- **What the task asks**
Here the job is to transcribe the data exactly while omitting the images.

- **Information shown**
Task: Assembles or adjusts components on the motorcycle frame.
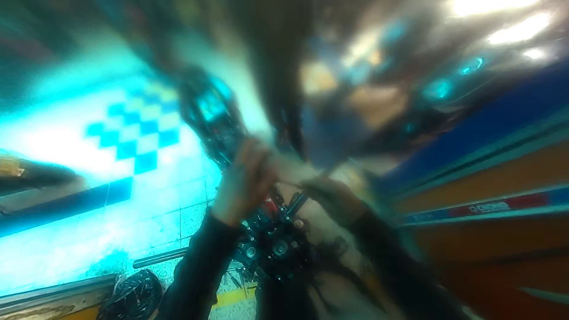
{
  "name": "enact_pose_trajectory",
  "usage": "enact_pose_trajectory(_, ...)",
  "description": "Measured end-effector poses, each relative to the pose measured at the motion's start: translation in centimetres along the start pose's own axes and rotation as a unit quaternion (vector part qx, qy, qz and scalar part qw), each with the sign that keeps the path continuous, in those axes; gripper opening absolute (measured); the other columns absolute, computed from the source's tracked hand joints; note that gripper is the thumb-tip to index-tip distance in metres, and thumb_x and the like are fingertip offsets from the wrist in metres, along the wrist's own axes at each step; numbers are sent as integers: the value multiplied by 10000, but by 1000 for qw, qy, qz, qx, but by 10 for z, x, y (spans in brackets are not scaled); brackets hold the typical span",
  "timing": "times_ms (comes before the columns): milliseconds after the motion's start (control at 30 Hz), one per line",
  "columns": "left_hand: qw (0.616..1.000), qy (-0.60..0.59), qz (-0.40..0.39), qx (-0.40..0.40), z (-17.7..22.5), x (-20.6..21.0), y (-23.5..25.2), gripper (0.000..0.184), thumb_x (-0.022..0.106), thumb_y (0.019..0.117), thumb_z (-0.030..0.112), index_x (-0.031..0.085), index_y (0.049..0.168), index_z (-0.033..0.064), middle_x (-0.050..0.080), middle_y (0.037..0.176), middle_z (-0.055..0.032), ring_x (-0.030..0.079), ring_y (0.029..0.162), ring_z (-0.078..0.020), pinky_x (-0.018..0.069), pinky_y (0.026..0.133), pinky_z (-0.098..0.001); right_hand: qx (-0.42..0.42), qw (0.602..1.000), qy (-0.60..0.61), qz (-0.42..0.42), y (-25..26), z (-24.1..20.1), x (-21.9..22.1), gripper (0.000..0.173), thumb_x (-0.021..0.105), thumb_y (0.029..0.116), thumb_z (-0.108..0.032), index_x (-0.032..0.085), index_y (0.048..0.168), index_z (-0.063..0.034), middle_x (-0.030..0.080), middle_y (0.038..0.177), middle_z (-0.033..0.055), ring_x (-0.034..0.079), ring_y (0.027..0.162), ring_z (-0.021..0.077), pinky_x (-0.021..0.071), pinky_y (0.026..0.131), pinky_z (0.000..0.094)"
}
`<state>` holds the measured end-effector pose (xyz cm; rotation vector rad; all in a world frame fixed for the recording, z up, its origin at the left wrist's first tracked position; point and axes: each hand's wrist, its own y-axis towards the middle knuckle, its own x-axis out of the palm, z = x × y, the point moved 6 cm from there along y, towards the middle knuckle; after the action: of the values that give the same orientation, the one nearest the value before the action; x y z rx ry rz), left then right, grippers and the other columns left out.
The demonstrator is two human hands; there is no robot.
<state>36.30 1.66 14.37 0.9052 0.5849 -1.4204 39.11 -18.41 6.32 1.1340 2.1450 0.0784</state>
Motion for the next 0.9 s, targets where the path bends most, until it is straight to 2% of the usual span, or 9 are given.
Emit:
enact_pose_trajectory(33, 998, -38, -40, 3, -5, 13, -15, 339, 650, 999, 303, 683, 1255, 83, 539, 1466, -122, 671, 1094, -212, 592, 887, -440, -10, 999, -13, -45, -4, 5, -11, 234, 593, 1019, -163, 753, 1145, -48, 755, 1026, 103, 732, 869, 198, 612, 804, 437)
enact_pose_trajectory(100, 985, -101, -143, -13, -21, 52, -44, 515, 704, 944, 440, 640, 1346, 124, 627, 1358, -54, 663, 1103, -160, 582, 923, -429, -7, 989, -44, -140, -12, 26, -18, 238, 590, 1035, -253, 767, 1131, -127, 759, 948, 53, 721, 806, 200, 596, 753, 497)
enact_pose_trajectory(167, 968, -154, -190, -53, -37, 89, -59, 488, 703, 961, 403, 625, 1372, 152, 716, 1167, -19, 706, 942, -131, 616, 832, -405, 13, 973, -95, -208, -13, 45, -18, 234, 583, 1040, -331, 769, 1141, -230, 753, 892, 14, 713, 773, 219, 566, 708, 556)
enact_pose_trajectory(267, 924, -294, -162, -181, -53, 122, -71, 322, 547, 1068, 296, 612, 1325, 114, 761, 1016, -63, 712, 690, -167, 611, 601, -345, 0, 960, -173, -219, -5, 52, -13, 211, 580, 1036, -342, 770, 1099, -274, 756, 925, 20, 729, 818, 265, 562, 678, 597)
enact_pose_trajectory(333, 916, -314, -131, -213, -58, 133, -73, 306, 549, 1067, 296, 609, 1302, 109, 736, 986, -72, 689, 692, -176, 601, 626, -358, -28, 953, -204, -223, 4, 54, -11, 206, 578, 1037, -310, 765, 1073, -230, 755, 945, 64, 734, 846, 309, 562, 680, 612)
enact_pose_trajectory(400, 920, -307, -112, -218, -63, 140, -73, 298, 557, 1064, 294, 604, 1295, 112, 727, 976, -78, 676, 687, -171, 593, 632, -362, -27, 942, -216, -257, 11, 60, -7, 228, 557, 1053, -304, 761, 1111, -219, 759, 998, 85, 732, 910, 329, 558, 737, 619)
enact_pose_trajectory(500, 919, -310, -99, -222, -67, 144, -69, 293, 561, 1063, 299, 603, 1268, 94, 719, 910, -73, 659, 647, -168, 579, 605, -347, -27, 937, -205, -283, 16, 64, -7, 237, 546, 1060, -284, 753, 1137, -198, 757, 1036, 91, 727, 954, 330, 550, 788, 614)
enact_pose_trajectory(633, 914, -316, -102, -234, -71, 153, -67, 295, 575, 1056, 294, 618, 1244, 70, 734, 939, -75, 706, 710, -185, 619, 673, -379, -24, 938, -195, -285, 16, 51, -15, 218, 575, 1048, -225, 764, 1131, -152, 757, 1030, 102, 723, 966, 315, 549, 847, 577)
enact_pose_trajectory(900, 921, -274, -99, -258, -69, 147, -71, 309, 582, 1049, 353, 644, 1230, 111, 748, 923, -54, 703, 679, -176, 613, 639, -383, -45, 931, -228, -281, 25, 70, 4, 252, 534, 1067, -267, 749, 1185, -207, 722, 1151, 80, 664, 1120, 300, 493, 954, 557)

- **The completed task**
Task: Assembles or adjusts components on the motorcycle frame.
{
  "name": "enact_pose_trajectory",
  "usage": "enact_pose_trajectory(_, ...)",
  "description": "Measured end-effector poses, each relative to the pose measured at the motion's start: translation in centimetres along the start pose's own axes and rotation as a unit quaternion (vector part qx, qy, qz and scalar part qw), each with the sign that keeps the path continuous, in those axes; gripper opening absolute (measured); the other columns absolute, computed from the source's tracked hand joints; note that gripper is the thumb-tip to index-tip distance in metres, and thumb_x and the like are fingertip offsets from the wrist in metres, along the wrist's own axes at each step; numbers are sent as integers: the value multiplied by 10000, but by 1000 for qw, qy, qz, qx, but by 10 for z, x, y (spans in brackets are not scaled); brackets hold the typical span",
  "timing": "times_ms (comes before the columns): milliseconds after the motion's start (control at 30 Hz), one per line",
  "columns": "left_hand: qw (0.616..1.000), qy (-0.60..0.59), qz (-0.40..0.39), qx (-0.40..0.40), z (-17.7..22.5), x (-20.6..21.0), y (-23.5..25.2), gripper (0.000..0.184), thumb_x (-0.022..0.106), thumb_y (0.019..0.117), thumb_z (-0.030..0.112), index_x (-0.031..0.085), index_y (0.049..0.168), index_z (-0.033..0.064), middle_x (-0.050..0.080), middle_y (0.037..0.176), middle_z (-0.055..0.032), ring_x (-0.030..0.079), ring_y (0.029..0.162), ring_z (-0.078..0.020), pinky_x (-0.018..0.069), pinky_y (0.026..0.133), pinky_z (-0.098..0.001); right_hand: qx (-0.42..0.42), qw (0.602..1.000), qy (-0.60..0.61), qz (-0.42..0.42), y (-25..26), z (-24.1..20.1), x (-21.9..22.1), gripper (0.000..0.173), thumb_x (-0.021..0.105), thumb_y (0.029..0.116), thumb_z (-0.108..0.032), index_x (-0.032..0.085), index_y (0.048..0.168), index_z (-0.063..0.034), middle_x (-0.030..0.080), middle_y (0.038..0.177), middle_z (-0.033..0.055), ring_x (-0.034..0.079), ring_y (0.027..0.162), ring_z (-0.021..0.077), pinky_x (-0.021..0.071), pinky_y (0.026..0.131), pinky_z (0.000..0.094)"
}
`<state>` holds the measured end-effector pose (xyz cm; rotation vector rad; all in a world frame fixed for the recording, z up, its origin at the left wrist's first tracked position; point and axes: each hand's wrist, its own y-axis towards the middle knuckle, its own x-axis out of the palm, z = x × y, the point moved 6 cm from there along y, towards the middle knuckle; after the action: of the values that give the same orientation, the one nearest the value before the action; x y z rx ry rz), left then right, grippers and the other columns left out.
The demonstrator is two human hands; there is no robot.
<state>36.30 1.66 14.37 0.9052 0.5849 -1.4204 39.11 -18.41 6.32 1.1340 2.1450 0.0784</state>
Motion for the next 0.9 s, targets where the path bends most, until it is straight to 2% of the usual span, or 9 are given.
Emit:
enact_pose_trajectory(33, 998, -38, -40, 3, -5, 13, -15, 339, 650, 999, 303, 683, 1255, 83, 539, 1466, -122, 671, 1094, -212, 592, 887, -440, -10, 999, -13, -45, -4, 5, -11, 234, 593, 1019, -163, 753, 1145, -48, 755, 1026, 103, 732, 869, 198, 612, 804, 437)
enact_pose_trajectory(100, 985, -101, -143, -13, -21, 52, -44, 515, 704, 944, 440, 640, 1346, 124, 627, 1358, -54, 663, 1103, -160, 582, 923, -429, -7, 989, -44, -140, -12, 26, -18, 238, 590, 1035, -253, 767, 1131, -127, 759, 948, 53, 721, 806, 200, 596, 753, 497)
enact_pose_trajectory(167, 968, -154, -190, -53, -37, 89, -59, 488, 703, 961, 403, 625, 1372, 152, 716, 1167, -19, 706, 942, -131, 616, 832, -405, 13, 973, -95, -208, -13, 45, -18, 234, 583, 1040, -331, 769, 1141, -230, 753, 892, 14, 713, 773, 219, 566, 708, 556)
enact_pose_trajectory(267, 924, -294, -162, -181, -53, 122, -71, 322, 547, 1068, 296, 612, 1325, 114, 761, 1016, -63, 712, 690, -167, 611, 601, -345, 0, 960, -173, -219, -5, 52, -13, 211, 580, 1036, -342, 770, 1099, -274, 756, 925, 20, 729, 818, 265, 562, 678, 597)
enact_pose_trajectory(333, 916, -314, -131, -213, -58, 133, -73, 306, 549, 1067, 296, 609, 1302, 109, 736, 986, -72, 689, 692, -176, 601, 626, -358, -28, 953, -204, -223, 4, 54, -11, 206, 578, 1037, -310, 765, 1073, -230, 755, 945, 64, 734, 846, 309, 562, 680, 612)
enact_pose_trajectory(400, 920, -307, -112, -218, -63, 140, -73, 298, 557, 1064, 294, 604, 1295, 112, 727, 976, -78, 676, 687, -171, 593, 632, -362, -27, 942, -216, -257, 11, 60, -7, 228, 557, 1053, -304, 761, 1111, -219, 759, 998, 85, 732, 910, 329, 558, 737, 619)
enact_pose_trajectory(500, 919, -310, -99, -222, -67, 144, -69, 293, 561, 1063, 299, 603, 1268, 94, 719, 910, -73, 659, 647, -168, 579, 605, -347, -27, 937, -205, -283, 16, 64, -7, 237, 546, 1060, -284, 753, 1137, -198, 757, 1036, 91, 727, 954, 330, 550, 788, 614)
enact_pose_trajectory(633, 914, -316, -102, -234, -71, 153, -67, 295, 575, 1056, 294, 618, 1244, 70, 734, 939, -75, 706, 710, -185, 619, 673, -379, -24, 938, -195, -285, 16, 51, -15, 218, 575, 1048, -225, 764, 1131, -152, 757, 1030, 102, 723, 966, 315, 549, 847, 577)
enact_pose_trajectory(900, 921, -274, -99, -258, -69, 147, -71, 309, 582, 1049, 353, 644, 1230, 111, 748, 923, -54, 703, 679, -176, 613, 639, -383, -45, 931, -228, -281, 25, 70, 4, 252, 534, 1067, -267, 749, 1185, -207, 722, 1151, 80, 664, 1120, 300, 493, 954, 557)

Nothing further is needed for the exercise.